Server.py Integration Guide¶
This guide shows how to integrate the HTTP/SSE transport and OpenTelemetry observability into the existing src/server.py file.
Overview¶
The server.py modifications add: - ✅ HTTP/SSE transport support - ✅ OpenTelemetry distributed tracing - ✅ Prometheus metrics collection - ✅ Correlation ID tracking - ✅ Transport selection (STDIO or HTTP)
Required Changes¶
1. Update Imports¶
Add at the top of server.py (after existing imports):
# New imports for HTTP transport and observability
from config import load_config
from utils.telemetry import TelemetryManager
from utils.metrics import MCPMetrics
from utils.correlation import CorrelationContext
from transports import run_stdio_server, run_http_server, HTTP_AVAILABLE
# Conditional OpenTelemetry imports
try:
from opentelemetry import trace
from opentelemetry.trace import Status, StatusCode
OTEL_AVAILABLE = True
except ImportError:
OTEL_AVAILABLE = False
trace = None
2. Remove Old run_stdio_server Function¶
Delete lines 62-113 (the old run_stdio_server function).
The new version is in src/transports/stdio_transport.py and imported above.
3. Add Helper Function¶
Add before create_server() function:
def _noop_context():
"""No-op context manager for when OpenTelemetry is disabled."""
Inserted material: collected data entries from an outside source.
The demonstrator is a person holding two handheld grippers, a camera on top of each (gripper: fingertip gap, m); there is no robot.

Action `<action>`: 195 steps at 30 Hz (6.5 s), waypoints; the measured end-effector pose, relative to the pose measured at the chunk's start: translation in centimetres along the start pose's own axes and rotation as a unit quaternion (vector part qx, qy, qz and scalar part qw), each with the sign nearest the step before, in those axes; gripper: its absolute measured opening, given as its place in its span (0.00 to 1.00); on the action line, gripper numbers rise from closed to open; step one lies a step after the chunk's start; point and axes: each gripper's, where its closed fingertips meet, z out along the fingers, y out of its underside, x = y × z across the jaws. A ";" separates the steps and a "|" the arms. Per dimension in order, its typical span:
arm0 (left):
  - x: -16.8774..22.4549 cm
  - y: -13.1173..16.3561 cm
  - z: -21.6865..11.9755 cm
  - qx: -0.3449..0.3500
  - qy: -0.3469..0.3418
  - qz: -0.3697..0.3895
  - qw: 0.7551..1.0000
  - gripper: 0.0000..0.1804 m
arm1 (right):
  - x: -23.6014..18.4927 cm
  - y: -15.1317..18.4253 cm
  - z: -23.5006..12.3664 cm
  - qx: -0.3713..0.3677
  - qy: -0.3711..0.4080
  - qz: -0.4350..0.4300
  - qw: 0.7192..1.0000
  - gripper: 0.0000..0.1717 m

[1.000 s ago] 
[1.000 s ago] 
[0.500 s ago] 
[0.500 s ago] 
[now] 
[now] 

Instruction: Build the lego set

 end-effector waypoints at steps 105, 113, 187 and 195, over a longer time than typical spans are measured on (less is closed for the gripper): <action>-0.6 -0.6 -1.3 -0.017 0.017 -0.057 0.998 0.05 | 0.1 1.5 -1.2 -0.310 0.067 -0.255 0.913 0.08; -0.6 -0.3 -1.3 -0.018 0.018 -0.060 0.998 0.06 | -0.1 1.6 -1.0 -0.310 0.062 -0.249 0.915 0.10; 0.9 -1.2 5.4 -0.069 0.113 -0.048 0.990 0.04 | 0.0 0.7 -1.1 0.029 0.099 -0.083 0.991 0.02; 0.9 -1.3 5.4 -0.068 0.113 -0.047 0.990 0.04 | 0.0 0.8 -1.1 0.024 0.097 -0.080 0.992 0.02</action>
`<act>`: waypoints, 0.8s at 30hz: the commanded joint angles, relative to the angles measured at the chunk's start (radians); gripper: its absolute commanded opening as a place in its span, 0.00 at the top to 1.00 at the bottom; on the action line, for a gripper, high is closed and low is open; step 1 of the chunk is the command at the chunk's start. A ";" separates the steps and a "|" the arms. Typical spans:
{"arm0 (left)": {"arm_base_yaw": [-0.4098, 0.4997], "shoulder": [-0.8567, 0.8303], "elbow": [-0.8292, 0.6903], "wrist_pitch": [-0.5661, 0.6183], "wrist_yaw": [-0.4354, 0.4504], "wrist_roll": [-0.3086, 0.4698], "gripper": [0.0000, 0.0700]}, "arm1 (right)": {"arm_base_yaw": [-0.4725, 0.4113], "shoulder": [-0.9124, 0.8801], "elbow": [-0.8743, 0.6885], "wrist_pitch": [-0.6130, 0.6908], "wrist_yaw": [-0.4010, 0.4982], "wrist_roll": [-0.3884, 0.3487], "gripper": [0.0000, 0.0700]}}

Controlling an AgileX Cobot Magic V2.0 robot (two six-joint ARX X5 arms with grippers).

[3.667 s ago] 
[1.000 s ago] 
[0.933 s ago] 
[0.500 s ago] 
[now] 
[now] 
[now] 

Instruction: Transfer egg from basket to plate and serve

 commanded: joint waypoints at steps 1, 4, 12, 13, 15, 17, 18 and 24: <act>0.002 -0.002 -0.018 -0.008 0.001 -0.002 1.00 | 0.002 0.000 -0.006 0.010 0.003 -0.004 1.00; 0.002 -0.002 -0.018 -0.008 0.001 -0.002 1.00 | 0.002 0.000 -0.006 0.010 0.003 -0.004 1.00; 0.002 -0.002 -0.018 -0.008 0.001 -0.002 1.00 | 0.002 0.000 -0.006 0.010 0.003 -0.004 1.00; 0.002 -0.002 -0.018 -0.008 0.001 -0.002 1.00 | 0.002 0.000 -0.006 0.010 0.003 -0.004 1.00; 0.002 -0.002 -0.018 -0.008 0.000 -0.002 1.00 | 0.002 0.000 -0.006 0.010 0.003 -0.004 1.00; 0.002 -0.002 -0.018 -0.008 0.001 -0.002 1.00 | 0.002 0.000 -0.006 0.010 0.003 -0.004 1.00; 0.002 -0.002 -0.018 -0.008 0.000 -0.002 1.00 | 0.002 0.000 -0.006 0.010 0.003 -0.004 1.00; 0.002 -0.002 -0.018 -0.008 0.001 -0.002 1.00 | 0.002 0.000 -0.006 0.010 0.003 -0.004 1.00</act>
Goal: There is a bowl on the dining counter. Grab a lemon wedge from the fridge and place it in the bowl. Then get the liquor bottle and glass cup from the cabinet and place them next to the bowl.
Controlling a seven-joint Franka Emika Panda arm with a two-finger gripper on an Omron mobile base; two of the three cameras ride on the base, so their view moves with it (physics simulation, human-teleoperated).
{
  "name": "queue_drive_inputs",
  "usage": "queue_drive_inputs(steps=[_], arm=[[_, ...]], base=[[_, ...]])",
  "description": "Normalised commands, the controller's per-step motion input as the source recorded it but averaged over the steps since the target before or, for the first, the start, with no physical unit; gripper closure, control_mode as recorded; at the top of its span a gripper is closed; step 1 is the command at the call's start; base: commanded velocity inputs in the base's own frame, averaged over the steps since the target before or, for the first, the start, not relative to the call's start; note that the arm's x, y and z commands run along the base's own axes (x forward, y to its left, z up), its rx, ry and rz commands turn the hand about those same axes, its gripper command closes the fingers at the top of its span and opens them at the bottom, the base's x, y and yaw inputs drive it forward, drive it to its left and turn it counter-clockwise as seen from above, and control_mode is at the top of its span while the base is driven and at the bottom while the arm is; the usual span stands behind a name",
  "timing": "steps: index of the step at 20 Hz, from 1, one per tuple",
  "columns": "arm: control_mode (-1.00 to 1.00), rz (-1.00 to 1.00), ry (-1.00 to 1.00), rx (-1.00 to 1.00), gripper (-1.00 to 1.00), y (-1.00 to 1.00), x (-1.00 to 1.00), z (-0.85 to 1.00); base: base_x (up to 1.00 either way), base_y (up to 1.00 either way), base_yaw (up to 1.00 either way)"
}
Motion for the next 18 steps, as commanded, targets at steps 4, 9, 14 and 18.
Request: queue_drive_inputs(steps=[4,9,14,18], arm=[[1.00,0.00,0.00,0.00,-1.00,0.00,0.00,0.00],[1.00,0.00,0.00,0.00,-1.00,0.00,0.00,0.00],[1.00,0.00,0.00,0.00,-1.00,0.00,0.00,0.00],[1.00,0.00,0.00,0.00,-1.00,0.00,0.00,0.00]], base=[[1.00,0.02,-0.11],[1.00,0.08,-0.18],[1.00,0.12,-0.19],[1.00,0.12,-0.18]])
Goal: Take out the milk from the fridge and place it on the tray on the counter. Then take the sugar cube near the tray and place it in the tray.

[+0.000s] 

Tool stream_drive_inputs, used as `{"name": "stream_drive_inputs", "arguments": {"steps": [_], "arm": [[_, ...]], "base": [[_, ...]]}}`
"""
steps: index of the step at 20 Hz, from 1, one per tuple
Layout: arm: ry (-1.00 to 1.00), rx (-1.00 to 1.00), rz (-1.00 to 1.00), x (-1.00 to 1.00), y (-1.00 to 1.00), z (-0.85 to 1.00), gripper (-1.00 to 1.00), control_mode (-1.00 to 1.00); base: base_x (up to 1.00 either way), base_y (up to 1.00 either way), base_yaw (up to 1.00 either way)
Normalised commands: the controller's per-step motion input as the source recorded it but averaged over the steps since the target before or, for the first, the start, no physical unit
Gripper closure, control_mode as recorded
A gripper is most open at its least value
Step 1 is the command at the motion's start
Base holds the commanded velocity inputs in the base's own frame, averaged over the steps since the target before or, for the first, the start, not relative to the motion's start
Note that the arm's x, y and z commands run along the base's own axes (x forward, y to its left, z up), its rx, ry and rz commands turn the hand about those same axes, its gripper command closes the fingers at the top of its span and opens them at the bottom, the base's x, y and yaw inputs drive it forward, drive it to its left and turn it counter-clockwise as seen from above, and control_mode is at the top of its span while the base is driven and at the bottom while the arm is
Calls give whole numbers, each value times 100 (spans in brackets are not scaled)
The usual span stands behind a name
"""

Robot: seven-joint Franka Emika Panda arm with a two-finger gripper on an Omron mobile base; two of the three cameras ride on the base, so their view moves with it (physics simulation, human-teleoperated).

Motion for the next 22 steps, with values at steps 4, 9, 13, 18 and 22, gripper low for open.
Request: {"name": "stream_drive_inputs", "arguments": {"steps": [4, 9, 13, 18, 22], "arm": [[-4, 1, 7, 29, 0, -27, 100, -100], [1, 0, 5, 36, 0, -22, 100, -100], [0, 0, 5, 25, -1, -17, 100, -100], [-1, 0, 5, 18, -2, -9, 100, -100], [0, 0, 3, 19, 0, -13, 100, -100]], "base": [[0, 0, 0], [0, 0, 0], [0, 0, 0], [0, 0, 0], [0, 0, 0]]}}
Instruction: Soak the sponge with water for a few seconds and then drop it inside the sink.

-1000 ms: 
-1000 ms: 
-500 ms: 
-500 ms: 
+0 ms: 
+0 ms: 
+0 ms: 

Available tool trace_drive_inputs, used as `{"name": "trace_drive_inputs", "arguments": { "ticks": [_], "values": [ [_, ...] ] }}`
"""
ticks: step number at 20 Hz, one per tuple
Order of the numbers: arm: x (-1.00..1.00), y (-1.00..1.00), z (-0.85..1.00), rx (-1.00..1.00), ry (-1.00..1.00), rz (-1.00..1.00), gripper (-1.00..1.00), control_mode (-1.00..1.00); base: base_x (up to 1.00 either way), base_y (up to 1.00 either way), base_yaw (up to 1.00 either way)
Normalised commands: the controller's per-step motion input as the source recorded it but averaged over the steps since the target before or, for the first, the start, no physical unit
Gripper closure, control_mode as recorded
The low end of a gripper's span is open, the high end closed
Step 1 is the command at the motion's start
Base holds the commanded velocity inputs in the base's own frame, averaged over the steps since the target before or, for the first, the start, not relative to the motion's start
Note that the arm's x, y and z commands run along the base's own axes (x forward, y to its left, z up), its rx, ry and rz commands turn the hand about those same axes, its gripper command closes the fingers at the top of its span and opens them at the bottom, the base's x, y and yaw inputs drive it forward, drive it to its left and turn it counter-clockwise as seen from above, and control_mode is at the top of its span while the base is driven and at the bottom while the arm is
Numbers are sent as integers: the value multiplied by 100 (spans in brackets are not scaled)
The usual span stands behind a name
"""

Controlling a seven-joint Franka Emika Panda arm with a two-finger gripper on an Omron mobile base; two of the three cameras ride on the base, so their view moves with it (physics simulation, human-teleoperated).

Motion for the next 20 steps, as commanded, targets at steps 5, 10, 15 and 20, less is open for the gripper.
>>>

from contextlib import nullcontext
return nullcontext()
4. Update main() Function¶
Replace the existing main() function with this enhanced version:
async def main() -> None:
"""Main entry point for the MCP server with HTTP/SSE and OpenTelemetry support."""
# 1. LOAD CONFIGURATION
config = load_config()
# 2. CONFIGURE LOGGING
configure_logging()
logger = get_logger(__name__)
# 3. PARSE CLI ARGUMENTS
parser = argparse.ArgumentParser(
description="SOLVE-IT MCP Server with HTTP/SSE and OpenTelemetry"
)
parser.add_argument(
"--transport",
choices=["stdio", "http"],
default=config.transport,
help="Transport protocol (stdio for local, http for web/k8s)"
)
args = parser.parse_args()
config.transport = args.transport
# 4. LOG STARTUP INFO
logger.info("=" * 80)
logger.info("Starting SOLVE-IT MCP Server")
logger.info("=" * 80)
logger.info(f"Server: name=solveit_mcp_server, version=0.1.0")
logger.info(f"Transport: {config.transport}")
logger.info(f"Environment: {config.otel.environment}")
logger.info(f"OpenTelemetry: {'enabled' if config.otel.enabled else 'disabled'}")
if config.transport == "http":
logger.info(f"HTTP: {config.http.host}:{config.http.port}")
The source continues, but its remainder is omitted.